What I'm looking for..
What is it you’re looking for..?
I've been
asked this question more than once…
Well.. I gave it a thought and this is my answer:
There are a lot of people who want things from
one another, who want to take parts of each other’s life and claim them as
their own. They drain you; you’ll feel like you’re being hollowed out slowly,
slowly, burned out and carved into a boat for their rescue. But there are few
people, a handful of people who I have met in this life, who I have loved and
who have loved me back. It’s not a matter of who I am looking for. To answer
your question means I’d have to build a criteria for my ideal whomever, it means I would have to narrow the choices
down to what I love, and leave out all the rest of what I have to learn, and what
I have yet to see in that particular person. So, I love those who are always
running, who are full of movement, who appreciate those empty streets at five
a.m, those who I can call up any time for an adventure and they’ll always
say "hell yeah". Those who bring me to their beautiful places, to their mountain peaks. Those
who take me to the places they grew up in, and let me be a part of it. They
understand that it’s important, all of it. They understand that it’s not so
much about the stories that we tell each other, but about the way we tell them,
about the way we always move together. I’m looking for those whom are willing
to dance with me, to climb to the top of things with me and see what kind of
open skies we can find together. Those who find meaning in everything and I’ll
love them or let me say “him”. I’m not very good at people. I mean, in a very
shallow plane, yes I am. I’m good at instant things, good at touch-and-go, at
making a brief and wonderful impact and then running the other way, laughing,
but there are those who get it, I don’t like being friends with everyone or
rather anyone!
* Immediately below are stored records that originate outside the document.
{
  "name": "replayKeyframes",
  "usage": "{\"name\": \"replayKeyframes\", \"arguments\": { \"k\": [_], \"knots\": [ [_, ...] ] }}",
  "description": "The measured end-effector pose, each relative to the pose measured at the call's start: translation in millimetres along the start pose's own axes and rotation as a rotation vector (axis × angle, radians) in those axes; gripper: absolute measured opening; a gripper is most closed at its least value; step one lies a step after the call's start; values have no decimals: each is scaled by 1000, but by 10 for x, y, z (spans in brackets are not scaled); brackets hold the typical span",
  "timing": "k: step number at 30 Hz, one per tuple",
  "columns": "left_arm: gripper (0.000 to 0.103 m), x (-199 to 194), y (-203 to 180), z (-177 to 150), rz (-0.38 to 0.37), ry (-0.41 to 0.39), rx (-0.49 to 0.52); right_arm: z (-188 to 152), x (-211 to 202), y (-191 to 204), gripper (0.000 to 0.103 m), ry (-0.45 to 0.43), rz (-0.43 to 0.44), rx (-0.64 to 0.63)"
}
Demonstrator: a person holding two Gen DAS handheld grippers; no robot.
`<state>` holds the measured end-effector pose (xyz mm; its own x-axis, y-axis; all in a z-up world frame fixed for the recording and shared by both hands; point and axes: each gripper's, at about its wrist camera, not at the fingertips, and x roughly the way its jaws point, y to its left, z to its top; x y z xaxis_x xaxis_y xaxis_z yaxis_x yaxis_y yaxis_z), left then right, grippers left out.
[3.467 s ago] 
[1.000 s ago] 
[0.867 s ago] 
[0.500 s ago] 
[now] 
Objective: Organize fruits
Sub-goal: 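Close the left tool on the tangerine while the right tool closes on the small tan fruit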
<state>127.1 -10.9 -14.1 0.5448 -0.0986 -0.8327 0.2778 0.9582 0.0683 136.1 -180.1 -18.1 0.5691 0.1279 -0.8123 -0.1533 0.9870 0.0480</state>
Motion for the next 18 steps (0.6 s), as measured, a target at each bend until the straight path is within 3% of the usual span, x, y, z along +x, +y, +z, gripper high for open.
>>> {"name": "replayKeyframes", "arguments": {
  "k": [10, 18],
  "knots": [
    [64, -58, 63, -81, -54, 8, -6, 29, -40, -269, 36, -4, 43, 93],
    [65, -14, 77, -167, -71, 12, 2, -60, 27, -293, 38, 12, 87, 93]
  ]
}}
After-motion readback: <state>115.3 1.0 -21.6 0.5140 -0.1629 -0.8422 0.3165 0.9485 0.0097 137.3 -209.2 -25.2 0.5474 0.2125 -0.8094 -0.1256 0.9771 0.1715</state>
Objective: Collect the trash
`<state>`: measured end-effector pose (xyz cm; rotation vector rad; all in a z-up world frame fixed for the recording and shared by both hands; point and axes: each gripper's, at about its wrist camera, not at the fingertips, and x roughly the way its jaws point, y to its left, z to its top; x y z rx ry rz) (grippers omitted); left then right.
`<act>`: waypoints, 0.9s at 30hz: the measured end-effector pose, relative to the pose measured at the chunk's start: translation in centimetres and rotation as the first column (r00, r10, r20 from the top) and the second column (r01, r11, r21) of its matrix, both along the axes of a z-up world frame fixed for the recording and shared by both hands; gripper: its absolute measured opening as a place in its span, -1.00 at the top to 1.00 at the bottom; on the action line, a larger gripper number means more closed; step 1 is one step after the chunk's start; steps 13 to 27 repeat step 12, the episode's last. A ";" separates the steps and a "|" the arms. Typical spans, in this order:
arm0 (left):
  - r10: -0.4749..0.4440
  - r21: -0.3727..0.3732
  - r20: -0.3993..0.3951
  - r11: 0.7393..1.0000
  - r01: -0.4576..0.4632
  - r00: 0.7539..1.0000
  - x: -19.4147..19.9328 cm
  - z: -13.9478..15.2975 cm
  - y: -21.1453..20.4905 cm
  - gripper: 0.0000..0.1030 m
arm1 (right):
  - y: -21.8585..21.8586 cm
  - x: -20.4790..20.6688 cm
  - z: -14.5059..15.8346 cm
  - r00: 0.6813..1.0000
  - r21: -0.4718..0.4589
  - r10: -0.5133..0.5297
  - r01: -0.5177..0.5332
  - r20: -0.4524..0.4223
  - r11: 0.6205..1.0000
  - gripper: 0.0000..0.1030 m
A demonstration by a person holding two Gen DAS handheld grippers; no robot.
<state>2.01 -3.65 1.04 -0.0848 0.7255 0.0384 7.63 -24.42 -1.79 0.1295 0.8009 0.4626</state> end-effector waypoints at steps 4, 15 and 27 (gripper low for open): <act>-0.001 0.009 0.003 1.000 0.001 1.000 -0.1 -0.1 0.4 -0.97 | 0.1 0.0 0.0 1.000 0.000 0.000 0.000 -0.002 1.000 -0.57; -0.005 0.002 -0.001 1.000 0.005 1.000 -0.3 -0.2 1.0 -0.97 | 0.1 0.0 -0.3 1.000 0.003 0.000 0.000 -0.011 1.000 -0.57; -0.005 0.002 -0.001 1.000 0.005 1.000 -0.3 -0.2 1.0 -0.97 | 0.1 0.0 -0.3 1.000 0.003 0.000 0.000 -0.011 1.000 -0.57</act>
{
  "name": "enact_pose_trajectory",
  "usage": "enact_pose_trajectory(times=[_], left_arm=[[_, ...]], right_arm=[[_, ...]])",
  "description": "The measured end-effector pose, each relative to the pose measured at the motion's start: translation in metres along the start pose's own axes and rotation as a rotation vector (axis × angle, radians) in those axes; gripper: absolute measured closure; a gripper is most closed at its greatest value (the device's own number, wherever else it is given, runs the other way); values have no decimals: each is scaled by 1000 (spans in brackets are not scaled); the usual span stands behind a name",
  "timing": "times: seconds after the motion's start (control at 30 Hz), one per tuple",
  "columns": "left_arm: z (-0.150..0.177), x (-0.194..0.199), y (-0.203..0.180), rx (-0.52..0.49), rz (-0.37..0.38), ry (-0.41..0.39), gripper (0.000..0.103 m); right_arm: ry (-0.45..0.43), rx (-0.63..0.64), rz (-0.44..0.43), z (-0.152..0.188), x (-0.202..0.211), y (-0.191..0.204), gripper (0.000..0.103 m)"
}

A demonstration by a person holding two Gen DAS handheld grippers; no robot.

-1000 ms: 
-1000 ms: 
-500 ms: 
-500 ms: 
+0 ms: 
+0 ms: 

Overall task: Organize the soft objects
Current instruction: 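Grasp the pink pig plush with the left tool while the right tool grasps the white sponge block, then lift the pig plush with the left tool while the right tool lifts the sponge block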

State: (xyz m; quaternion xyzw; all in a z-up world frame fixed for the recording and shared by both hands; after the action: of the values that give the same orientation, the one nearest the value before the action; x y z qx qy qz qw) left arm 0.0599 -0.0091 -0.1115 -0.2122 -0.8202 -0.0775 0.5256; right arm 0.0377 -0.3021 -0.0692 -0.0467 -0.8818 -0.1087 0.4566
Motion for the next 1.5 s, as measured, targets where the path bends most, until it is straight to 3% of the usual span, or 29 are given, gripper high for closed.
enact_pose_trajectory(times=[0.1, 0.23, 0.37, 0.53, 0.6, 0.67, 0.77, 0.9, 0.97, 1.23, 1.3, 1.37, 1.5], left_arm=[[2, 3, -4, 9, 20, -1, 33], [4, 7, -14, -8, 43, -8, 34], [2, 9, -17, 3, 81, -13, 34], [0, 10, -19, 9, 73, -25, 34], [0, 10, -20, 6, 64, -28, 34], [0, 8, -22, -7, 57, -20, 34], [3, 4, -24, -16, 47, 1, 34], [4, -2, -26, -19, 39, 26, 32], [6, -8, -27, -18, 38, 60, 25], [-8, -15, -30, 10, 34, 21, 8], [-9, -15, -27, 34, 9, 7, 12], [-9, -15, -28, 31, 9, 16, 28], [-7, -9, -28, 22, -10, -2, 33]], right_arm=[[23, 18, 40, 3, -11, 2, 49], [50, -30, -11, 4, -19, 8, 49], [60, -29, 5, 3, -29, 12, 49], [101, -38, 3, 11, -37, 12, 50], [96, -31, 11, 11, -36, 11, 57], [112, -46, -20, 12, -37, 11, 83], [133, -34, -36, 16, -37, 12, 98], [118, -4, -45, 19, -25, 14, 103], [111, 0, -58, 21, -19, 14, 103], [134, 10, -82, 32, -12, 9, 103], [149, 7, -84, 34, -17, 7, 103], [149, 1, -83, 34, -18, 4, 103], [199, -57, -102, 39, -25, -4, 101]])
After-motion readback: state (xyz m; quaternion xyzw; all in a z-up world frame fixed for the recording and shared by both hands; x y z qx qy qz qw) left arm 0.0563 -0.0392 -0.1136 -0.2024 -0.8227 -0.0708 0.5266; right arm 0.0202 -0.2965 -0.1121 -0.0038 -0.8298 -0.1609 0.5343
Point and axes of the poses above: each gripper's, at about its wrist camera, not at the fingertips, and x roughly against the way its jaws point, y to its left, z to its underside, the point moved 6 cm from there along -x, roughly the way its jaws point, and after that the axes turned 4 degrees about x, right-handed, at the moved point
But it’s different with those who will stand still with me in a
world of constant movement and they’ll just look up, together, to this world. It’s
like, sometimes you meet a person and you can just feel it, this connection
between the two of you. Like the air between you is thicker in a way. It makes
me so nervous and I crave it, I crave it endlessly. I can’t explain it, really,
but I’ll feel it in my heart so deeply that it must be real, right? There
are so many kinds of people in this world, so many colors of humans that I have
yet to meet. I want to fill my life with a person whose colors eddy with mine
in such a way that we create a new color between us, a color that can’t be
replicated with any other. A good person, a kind one, hardworking who is in
tune with the pulse of things, who can talk me into a frenzy, who don’t shy
away from his hurt, but who let it deepen their sense of being, who will look
me in the eye without either of us turning away. The crazy one. The one who
makes me shy. The one who make me small and then large, who stretch my
boundaries. The one who is so open, yet so difficult to understand. The one who isn't afraid to tell me I’m wrong, who will fight for what he believe in, who
will never let me walk all over him, just because I can. I have been dehumanized by
people who think of me as an idea instead of flesh, who aren't willing to look
at the same stone from a different angle. I want that person that can create
new stories with me instead of just retelling the ones of his past. If he can
move through this life sided by me, if we only can move together! Then ‘Yes’, he’s
the one that’ll be in my heart, and I’ll be in his. He's the kind of person I'm looking for.